Task to carry out: Up to and including the line that holds "left then right.", copy every line of the records below exactly, starting at the first; leave pictures out.

:: Provided records

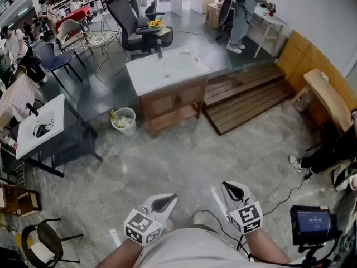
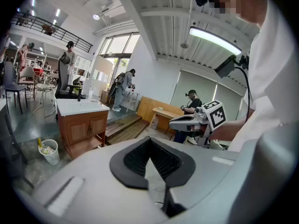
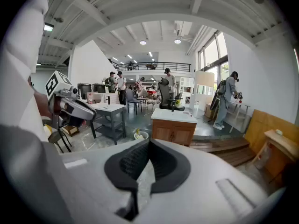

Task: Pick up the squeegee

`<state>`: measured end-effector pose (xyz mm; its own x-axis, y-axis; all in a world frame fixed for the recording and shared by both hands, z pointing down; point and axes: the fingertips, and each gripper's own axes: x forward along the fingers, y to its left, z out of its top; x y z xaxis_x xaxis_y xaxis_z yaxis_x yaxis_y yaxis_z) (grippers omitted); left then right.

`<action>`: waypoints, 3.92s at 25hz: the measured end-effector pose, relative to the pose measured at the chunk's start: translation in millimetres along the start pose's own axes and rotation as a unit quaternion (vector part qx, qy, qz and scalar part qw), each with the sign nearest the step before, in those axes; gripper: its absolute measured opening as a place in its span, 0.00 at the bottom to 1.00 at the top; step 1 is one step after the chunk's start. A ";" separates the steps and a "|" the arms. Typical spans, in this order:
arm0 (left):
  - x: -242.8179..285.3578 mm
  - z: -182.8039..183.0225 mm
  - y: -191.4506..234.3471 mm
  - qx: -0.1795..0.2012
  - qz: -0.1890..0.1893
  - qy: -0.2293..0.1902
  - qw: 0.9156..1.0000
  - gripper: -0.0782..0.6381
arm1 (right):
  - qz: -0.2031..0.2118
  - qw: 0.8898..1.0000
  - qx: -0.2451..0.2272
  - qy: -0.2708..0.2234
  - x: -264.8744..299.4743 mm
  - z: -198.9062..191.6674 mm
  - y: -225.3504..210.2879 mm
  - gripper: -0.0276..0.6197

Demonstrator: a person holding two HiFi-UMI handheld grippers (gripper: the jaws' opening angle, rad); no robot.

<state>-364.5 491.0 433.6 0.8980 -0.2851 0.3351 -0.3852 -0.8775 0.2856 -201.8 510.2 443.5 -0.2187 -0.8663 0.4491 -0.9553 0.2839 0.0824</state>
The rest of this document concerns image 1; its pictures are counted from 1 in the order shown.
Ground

::::

Solution to this problem:
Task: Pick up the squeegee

`<state>`: measured end-effector pose (xyz mm; its own x-axis, y-axis; all in a world frame fixed for the recording and shared by both hands, z pointing down; point and axes: the fingertips, and each gripper's own axes: x forward along the fingers, y to its left, z out of its top; x y z xaxis_x xaxis_y xaxis_z yaxis_x yaxis_y yaxis_z) (grippers omitted); left then right.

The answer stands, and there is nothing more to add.